→ WHAT IS REQUIRED
Please transcribe, exactly, the line that contains "segment: printed batch code" and every line after it to the end of the records, and nothing else.

EXCERPTED DATA Block Start

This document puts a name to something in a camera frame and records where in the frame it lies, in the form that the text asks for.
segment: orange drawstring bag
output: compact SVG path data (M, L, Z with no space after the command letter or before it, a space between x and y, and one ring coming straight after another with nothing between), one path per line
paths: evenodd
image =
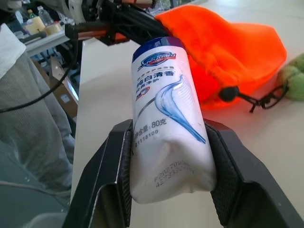
M156 19L183 42L202 109L237 102L234 97L220 96L225 88L237 88L245 96L252 94L286 60L282 41L267 25L228 22L193 5L171 9Z

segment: printed batch code
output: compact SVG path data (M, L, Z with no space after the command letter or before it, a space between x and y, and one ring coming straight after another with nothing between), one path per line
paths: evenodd
M176 176L178 173L182 171L189 171L190 173L194 174L193 169L191 166L185 161L176 161L169 165L166 169L164 169L160 174L158 174L154 178L154 182L156 183L156 187L160 187L163 185L167 180L171 177Z
M151 136L156 135L158 133L158 130L154 130L150 133L144 134L145 132L148 132L151 128L159 127L159 126L165 125L165 124L167 124L166 119L161 119L161 120L152 122L150 126L145 125L143 128L141 128L138 132L136 132L134 134L135 147L137 147L139 144L148 140Z

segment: table surface
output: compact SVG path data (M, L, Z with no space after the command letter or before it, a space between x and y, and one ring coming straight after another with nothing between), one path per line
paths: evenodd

EXCERPTED DATA Block End

→ EXERCISE OUTPUT
segment: printed batch code
output: compact SVG path data (M, L, Z with no space after the command letter or before it, a space between x and y, and one ring coming straight after another with nothing between), one path per line
paths: evenodd
M176 176L178 173L182 171L189 171L190 173L194 174L193 169L191 166L185 161L176 161L169 165L166 169L164 169L160 174L158 174L154 178L154 182L156 183L156 187L160 187L163 185L167 180L171 177Z
M151 136L156 135L158 133L158 130L154 130L150 133L144 134L145 132L148 132L151 128L159 127L159 126L165 125L165 124L167 124L166 119L161 119L161 120L152 122L150 126L145 125L143 128L141 128L138 132L136 132L134 134L135 147L137 147L139 144L148 140Z

segment: table surface
output: compact SVG path data (M, L, Z with no space after the command letter or before it, a space between x and y, and one ring coming straight after another with nothing between), one path per line
paths: evenodd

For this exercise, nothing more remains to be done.